Reproduce verbatim only the line that holds "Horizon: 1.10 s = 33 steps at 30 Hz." and the lines that follow it to the end of the listing.

**Supplied material**
....
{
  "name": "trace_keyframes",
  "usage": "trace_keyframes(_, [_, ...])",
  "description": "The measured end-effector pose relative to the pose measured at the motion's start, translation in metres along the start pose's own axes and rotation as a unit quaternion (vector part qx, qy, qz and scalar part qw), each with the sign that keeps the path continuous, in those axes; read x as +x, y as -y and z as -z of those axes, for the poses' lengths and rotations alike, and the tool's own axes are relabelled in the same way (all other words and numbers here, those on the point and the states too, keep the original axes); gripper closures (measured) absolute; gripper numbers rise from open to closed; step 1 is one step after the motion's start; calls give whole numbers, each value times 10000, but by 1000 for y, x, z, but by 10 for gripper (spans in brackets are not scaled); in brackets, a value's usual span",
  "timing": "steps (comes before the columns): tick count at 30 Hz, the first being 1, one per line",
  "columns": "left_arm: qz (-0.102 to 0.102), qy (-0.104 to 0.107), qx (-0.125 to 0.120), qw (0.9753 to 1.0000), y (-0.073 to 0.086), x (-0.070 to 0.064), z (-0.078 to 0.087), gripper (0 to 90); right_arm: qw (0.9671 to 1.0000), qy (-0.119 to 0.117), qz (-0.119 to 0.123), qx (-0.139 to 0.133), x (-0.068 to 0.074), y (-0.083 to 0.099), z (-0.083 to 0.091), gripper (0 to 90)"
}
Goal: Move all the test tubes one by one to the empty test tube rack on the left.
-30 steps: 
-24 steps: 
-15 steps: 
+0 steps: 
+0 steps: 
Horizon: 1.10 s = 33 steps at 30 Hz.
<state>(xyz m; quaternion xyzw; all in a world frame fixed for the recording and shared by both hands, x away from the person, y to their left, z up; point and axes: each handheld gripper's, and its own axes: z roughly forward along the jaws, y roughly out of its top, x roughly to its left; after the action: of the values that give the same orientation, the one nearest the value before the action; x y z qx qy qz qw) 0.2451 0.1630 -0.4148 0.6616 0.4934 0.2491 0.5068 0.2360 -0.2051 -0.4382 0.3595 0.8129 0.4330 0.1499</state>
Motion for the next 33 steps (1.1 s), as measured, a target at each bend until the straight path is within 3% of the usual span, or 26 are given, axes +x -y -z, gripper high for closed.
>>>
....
**Answer area**
Horizon: 1.10 s = 33 steps at 30 Hz.
<state>(xyz m; quaternion xyzw; all in a world frame fixed for the recording and shared by both hands, x away from the person, y to their left, z up; point and axes: each handheld gripper's, and its own axes: z roughly forward along the jaws, y roughly out of its top, x roughly to its left; after the action: of the values that give the same orientation, the one nearest the value before the action; x y z qx qy qz qw) 0.2451 0.1630 -0.4148 0.6616 0.4934 0.2491 0.5068 0.2360 -0.2051 -0.4382 0.3595 0.8129 0.4330 0.1499</state>
Motion for the next 33 steps (1.1 s), as measured, a target at each bend until the straight path is within 3% of the usual span, or 26 are given, axes +x -y -z, gripper high for closed.
>>>

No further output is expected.